* _Aim of the task_:
Return each line of the listing that follows in which the string "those" can be found.

########################################

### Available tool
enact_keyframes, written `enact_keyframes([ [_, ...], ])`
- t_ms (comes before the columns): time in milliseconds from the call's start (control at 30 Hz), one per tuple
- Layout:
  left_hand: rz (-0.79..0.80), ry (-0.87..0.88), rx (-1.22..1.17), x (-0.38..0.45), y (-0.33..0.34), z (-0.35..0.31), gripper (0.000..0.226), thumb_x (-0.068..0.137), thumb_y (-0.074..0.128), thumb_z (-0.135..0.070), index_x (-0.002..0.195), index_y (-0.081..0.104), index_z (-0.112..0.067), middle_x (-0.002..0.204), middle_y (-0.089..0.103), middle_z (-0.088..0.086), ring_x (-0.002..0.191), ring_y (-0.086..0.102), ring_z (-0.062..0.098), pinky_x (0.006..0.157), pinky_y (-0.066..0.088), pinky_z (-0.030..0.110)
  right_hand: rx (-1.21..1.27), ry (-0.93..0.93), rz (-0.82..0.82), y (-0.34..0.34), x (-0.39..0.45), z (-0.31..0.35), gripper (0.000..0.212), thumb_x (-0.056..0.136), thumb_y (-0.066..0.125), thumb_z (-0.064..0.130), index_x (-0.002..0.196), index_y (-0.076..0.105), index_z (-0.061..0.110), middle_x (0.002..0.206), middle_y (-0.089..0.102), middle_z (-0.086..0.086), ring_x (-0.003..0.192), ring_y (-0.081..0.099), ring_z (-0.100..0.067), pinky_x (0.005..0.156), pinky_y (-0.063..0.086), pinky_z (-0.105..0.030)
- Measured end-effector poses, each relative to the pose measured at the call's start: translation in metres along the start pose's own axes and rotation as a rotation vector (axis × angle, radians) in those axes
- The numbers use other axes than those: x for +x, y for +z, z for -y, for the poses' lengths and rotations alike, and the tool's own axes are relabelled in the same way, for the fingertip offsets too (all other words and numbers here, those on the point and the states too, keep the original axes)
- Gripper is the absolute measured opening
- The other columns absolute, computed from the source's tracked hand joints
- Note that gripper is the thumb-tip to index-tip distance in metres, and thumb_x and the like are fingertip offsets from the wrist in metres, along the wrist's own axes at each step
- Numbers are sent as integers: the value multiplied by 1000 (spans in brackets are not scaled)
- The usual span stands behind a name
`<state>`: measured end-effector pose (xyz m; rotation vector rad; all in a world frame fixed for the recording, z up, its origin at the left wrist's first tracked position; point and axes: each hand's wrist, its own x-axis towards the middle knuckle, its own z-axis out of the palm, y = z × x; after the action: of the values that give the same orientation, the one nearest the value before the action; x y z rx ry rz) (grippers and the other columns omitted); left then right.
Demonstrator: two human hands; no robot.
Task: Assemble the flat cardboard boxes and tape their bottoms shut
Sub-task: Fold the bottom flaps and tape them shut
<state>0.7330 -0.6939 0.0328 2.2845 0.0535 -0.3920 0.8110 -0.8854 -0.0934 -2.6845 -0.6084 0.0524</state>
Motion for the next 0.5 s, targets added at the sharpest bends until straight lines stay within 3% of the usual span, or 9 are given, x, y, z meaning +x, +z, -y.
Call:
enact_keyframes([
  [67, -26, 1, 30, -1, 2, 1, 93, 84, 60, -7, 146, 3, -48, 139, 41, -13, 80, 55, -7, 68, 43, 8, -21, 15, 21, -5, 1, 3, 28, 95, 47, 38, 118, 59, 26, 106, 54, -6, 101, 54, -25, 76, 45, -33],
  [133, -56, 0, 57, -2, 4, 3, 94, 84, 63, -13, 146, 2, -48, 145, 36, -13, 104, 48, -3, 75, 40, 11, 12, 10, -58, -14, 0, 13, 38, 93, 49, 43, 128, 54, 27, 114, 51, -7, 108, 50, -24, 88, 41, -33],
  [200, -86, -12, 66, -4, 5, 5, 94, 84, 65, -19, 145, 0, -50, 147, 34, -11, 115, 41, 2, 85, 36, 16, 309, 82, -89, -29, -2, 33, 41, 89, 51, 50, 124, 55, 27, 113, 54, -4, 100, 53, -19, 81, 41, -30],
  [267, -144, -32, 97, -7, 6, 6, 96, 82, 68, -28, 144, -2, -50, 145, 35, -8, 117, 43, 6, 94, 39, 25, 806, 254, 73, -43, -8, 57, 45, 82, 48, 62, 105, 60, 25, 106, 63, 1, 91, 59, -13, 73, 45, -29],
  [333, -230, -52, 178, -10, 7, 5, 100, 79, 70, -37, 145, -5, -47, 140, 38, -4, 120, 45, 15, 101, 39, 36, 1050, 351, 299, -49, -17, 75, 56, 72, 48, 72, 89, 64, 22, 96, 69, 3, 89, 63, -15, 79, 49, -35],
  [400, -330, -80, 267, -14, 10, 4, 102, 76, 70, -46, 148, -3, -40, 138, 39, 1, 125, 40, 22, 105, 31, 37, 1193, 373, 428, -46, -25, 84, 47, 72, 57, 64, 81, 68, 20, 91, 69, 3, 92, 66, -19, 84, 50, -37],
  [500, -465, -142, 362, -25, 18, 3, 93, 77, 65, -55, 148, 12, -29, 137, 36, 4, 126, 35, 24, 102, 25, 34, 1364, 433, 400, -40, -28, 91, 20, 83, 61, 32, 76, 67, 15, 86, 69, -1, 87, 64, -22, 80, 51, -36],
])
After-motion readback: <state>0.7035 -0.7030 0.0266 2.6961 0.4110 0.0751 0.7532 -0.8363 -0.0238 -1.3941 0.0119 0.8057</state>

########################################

* _Result_:
- Measured end-effector poses, each relative to the pose measured at the call's start: translation in metres along the start pose's own axes and rotation as a rotation vector (axis × angle, radians) in those axes
- The numbers use other axes than those: x for +x, y for +z, z for -y, for the poses' lengths and rotations alike, and the tool's own axes are relabelled in the same way, for the fingertip offsets too (all other words and numbers here, those on the point and the states too, keep the original axes)

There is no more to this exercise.